TASK DETAILS: Copy out all of the data below with no alterations.

***** COLLECTED MATERIAL *****

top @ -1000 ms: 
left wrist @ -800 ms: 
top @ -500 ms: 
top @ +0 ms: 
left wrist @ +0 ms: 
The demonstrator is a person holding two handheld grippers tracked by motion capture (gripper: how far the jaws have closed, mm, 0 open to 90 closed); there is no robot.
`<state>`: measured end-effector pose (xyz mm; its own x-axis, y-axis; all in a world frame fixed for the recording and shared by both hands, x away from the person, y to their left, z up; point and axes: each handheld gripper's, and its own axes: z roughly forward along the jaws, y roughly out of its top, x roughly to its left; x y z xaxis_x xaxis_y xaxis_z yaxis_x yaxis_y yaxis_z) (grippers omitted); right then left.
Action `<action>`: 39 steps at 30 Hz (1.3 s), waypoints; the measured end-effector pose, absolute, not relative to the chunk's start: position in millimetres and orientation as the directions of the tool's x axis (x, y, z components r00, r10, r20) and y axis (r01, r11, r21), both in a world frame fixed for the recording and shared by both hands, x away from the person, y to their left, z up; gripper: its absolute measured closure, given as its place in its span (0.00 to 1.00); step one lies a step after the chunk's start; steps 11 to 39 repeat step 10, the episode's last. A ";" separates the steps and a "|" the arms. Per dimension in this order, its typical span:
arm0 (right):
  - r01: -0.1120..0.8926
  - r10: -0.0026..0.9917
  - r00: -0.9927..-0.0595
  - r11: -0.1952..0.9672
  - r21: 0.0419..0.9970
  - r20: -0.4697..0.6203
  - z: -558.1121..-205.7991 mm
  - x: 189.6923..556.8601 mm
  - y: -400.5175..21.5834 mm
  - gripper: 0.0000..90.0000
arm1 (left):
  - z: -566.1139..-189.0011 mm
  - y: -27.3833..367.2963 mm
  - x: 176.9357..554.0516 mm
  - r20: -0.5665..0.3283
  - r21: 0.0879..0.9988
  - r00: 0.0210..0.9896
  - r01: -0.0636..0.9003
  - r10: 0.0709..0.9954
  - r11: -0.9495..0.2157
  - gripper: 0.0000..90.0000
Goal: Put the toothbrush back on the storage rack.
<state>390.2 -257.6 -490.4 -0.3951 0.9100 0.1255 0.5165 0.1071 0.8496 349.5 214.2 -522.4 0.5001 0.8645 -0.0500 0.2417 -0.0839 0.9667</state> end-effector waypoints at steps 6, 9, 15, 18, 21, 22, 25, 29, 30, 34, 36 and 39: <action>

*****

RESULT:
top @ -1000 ms: 
left wrist @ -800 ms: 
top @ -500 ms: 
top @ +0 ms: 
left wrist @ +0 ms: 
The demonstrator is a person holding two handheld grippers tracked by motion capture (gripper: how far the jaws have closed, mm, 0 open to 90 closed); there is no robot.
`<state>`: measured end-effector pose (xyz mm; its own x-axis, y-axis; all in a world frame fixed for the recording and shared by both hands, x away from the person, y to their left, z up; point and axes: each handheld gripper's, and its own axes: z roughly forward along the jaws, y roughly out of its top, x roughly to its left; x y z xaxis_x xaxis_y xaxis_z yaxis_x yaxis_y yaxis_z) (grippers omitted); right then left.
Action `<action>`: 39 steps at 30 Hz (1.3 s), waypoints; the measured end-effector pose, absolute, not relative to the chunk's start: position in millimetres and orientation as the directions of the tool's x axis (x, y, z components r00, r10, r20) and y axis (r01, r11, r21), both in a world frame fixed for the recording and shared by both hands, x away from the person, y to their left, z up; gripper: its absolute measured closure, given as its place in its span (0.00 to 1.00); step one lies a step after the chunk's start; steps 11 to 39 repeat step 10, the episode's last. A ";" separates the steps and a "|" the arms. Per dimension in this order, its typical span:
arm0 (right):
  - r01: -0.1120..0.8926
  - r10: -0.0026..0.9917
  - r00: -0.9927..-0.0595
  - r11: -0.1952..0.9672
  - r21: 0.0419..0.9970
  - r20: -0.4697..0.6203
  - z: -558.1121..-205.7991 mm
  - x: 189.6923..556.8601 mm
  - y: -400.5175..21.5834 mm
  - gripper: 0.0000..90.0000
arm1 (left):
  - z: -566.1139..-189.0011 mm
  - y: -27.3833..367.2963 mm
  - x: 176.9357..554.0516 mm
  - r20: -0.5665..0.3283
  - r21: 0.0879..0.9988
  - r00: 0.0210..0.9896
  - r01: -0.0636..0.9003
  - r10: 0.0709..0.9954
  - r11: -0.9495..0.2157
  - gripper: 0.0000..90.0000
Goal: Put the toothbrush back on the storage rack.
<state>390.2 -257.6 -490.4 -0.3951 0.9100 0.1255 0.5165 0.1071 0.8496 349.5 214.2 -522.4 0.5001 0.8645 -0.0500 0.2417 -0.0839 0.9667</state> end-effector waypoints at steps 6, 9, 15, 18, 21, 22, 25, 29, 30, 34, 36 and 39: <action>

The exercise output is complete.